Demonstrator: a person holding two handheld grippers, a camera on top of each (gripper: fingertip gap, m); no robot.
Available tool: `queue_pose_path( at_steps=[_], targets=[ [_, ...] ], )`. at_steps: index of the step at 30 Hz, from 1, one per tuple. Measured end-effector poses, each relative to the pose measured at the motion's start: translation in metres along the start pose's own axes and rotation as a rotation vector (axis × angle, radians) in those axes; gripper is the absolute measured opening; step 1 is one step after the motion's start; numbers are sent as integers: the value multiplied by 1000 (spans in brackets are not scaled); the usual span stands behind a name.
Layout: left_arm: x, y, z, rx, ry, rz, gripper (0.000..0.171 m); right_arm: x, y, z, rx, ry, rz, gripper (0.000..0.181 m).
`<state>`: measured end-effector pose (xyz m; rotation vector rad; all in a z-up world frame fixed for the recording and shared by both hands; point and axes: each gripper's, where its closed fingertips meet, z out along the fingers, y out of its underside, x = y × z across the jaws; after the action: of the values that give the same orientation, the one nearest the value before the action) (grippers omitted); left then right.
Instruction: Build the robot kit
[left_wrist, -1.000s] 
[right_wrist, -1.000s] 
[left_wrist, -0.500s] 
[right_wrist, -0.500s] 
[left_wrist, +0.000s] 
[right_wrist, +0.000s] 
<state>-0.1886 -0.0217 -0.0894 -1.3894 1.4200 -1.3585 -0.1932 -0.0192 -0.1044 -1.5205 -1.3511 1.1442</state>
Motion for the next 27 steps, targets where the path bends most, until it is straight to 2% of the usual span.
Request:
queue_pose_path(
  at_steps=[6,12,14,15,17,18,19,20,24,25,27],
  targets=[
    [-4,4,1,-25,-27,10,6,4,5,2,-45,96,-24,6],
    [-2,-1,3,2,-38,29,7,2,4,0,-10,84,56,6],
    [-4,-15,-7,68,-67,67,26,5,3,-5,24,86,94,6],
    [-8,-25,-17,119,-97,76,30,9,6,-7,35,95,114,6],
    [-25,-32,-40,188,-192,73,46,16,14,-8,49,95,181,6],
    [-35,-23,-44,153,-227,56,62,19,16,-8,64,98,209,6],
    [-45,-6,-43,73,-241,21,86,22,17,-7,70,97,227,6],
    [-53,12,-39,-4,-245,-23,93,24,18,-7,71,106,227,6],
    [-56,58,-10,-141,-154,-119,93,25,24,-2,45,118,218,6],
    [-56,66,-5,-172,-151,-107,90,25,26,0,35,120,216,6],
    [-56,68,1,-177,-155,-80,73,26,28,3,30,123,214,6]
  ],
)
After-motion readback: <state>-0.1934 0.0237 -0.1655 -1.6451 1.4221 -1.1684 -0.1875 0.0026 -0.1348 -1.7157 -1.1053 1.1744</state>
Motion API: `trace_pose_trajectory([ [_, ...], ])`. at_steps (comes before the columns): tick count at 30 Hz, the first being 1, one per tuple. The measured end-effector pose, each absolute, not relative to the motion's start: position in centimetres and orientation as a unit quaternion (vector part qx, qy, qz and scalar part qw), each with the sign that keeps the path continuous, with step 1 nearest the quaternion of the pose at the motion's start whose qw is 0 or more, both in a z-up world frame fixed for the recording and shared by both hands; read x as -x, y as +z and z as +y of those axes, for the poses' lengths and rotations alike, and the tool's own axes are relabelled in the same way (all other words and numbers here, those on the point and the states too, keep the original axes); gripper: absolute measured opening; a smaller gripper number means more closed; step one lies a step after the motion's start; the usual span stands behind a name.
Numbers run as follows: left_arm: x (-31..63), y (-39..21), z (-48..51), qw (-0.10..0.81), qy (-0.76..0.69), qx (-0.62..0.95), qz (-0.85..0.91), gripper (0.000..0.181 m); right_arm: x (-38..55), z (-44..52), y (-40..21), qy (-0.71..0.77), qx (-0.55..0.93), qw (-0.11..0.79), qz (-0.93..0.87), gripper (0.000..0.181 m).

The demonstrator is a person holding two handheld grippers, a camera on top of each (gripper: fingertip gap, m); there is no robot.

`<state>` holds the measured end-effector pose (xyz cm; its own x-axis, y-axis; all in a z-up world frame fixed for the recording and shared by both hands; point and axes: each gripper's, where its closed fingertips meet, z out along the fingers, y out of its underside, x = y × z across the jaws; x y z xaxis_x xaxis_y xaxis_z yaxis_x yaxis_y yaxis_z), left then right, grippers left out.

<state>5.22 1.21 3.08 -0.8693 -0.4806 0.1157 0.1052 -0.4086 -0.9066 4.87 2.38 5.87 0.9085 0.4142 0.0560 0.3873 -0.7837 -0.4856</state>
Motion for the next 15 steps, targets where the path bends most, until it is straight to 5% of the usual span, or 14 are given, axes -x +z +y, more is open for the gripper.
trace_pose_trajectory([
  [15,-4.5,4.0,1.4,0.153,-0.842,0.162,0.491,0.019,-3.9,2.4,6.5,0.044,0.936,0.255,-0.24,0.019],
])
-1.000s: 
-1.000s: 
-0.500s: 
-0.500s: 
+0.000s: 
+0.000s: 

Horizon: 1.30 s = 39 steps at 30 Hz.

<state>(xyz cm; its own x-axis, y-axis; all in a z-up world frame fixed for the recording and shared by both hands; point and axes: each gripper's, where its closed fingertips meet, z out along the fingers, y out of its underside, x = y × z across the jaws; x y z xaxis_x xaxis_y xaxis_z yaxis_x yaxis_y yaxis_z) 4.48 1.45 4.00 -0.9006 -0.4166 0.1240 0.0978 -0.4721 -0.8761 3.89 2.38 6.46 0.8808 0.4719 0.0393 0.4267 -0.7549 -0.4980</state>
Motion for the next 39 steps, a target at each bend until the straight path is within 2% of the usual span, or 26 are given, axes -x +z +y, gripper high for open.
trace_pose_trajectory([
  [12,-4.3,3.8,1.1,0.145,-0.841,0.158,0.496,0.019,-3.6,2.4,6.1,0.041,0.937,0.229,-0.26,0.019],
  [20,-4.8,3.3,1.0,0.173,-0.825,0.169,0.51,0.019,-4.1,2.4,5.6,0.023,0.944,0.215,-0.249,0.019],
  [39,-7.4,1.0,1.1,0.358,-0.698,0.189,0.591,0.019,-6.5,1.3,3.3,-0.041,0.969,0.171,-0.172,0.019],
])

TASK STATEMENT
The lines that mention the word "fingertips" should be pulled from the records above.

RESPONSE AREA
`<state>`: measured end-effector pose (xyz m; rotation vector rad; all in a z-up world frame fixed for the recording and shared by both hands; point and axes: each gripper's, where its closed fingertips meet, z out along the fingers, y out of its underside, x = y × z across the jaws; after the action: of the values that give the same orientation, the one nearest the value before the action) (grippers omitted); left then right.
`<state>` holds the measured end-effector pose (xyz cm; its own x-axis, y-axis; all in a z-up world frame fixed for the recording and shared by both hands; point and axes: each gripper's, where its closed fingertips meet, z out along the fingers, y out of its underside, x = y × z across the jaws; x y z xaxis_x xaxis_y xaxis_z yaxis_x yaxis_y yaxis_z), left then right, grippers left out.
<state>(xyz cm; its own x-axis, y-axis; all in a z-up world frame fixed for the recording and shared by both hands; point and axes: each gripper's, where its closed fingertips meet, z out along the fingers, y out of its underside, x = y × z across the jaws; x y z xaxis_x xaxis_y xaxis_z yaxis_x yaxis_y yaxis_z) 4.48 1.45 4.00 -0.9006 -0.4166 0.1240 0.0978 -0.4721 -0.8761 3.89 2.38 6.46 0.8808 0.4719 0.0393 0.4267 -0.7549 -0.4980</state>

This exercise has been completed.